La trepa de cuerda (Rope Climb) es uno de los movimientos más icónicos y funcionales de CrossFit. Combina fuerza de tracción, coordinación y resistencia muscular en un ejercicio que tiene raíces en el entrenamiento militar y gimnástico. Escalar una cuerda de 4,6 metros (15 pies) es un estándar habitual en los WODs competitivos.
Músculos trabajados: la trepa de cuerda activa de manera primaria el dorsal ancho, bíceps, antebrazo y manguito rotador. El agarre de pies requiere la participación del tibial anterior, gastrocnemio y los flexores plantares. El core se activa continuamente para estabilizar el cuerpo durante el ascenso.
Ejecución correcta (técnica J-hook): salta para alcanzar la cuerda y aguanta con ambas manos. Eleva las rodillas hacia el pecho y envuelve la cuerda con el pie derecho pasándola por encima del izquierdo (gancho en J). Ponte de pie en la cuerda empujando hacia arriba, mientras avanzas simultáneamente las manos hacia arriba. Repite el ciclo de tracción-pies hasta alcanzar la parte superior. Para bajar, controla el descenso usando también el agarre de pies.

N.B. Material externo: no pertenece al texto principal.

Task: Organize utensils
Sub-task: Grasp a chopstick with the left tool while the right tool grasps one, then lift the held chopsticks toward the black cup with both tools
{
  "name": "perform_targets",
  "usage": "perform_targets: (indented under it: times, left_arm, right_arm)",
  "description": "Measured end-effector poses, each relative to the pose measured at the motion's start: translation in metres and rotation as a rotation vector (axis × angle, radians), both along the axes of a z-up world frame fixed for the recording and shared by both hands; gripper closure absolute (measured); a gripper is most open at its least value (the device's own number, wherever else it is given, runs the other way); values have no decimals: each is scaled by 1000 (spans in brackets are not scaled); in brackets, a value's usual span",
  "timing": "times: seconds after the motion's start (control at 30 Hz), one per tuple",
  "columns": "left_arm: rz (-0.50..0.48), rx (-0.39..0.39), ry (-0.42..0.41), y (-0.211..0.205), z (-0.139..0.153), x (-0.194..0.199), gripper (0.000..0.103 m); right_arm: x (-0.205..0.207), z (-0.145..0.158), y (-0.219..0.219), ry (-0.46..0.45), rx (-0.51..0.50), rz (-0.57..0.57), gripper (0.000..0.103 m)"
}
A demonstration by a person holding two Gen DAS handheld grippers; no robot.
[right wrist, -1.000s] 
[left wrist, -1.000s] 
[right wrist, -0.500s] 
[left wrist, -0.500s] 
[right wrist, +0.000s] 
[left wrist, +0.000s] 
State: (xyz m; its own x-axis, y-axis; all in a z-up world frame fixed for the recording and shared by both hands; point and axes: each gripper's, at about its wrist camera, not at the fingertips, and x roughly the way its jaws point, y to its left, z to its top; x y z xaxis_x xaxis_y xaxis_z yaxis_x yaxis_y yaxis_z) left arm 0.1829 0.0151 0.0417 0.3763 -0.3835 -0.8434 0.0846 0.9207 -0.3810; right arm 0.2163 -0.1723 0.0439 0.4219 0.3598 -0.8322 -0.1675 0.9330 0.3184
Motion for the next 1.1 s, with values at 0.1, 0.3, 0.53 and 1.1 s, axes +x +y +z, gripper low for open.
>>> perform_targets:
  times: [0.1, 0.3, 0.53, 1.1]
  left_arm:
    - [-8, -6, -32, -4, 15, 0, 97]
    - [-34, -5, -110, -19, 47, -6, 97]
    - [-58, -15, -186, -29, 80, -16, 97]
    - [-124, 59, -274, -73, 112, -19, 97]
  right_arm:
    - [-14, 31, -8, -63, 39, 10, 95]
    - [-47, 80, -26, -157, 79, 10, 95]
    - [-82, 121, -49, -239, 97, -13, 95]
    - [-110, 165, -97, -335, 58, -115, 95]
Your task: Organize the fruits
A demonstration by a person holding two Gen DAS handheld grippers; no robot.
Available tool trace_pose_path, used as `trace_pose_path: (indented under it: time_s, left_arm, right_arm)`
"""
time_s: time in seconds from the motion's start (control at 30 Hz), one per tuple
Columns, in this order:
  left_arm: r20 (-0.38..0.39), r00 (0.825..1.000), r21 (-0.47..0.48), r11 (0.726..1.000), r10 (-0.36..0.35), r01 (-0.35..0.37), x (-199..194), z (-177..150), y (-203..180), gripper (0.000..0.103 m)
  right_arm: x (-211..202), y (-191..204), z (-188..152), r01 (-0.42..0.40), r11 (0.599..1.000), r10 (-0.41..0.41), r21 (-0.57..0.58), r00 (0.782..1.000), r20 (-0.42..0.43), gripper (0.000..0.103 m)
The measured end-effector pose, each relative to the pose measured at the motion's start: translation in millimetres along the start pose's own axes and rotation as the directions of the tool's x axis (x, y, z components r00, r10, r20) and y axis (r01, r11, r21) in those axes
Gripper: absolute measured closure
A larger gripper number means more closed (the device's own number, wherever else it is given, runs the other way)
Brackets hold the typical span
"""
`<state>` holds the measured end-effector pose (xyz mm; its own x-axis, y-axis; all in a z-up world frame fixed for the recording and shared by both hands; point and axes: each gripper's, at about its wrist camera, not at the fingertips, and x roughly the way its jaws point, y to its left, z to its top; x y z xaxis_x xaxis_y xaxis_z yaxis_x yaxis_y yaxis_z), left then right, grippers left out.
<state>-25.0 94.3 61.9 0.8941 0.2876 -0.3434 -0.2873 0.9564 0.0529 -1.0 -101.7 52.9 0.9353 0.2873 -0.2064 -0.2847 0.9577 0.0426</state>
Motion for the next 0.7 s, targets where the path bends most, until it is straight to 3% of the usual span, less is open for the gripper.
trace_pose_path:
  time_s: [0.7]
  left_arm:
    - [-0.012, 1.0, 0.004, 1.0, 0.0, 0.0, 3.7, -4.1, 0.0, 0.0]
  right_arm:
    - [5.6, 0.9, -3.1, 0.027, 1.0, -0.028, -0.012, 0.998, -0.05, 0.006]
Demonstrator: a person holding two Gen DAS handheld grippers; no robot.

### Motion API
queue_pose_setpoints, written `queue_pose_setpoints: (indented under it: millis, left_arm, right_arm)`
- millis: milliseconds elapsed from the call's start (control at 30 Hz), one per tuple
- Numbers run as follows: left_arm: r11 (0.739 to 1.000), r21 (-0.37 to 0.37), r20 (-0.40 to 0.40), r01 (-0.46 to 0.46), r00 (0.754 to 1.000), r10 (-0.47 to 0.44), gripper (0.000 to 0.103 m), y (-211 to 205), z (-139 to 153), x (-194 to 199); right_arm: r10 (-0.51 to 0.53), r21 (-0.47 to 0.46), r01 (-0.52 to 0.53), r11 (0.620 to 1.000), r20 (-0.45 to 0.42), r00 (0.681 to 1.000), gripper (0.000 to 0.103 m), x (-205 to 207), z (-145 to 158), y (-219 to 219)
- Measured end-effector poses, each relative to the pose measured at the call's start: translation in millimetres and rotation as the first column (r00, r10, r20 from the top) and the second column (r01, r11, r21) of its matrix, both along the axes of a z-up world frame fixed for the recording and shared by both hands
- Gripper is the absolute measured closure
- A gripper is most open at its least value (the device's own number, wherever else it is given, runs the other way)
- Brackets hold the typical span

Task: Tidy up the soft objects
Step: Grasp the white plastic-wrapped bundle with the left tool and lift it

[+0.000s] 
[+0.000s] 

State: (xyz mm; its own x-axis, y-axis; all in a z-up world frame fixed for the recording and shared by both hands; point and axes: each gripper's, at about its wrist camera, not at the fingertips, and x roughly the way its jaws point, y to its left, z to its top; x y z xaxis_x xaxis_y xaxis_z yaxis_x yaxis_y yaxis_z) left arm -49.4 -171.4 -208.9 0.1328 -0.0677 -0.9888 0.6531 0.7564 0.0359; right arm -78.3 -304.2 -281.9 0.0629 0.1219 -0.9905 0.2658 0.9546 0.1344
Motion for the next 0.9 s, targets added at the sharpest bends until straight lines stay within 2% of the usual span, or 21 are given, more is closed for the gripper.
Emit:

Errores comunes: depender únicamente de los brazos sin usar los pies, lo que agota el grip rápidamente. No establecer un buen anclaje con los pies antes de empujar hacia arriba, o bajar de forma descontrolada resbalando por la cuerda con riesgo de quemaduras.
Variaciones y escalado: la trepa sin piernas (legless rope climb) es la variante más exigente. Para principiantes, practicar tracciones sentado en el suelo desde la cuerda, o hacer tracciones desde cajón. La versión con ayuda de pies es el punto de entrada estándar.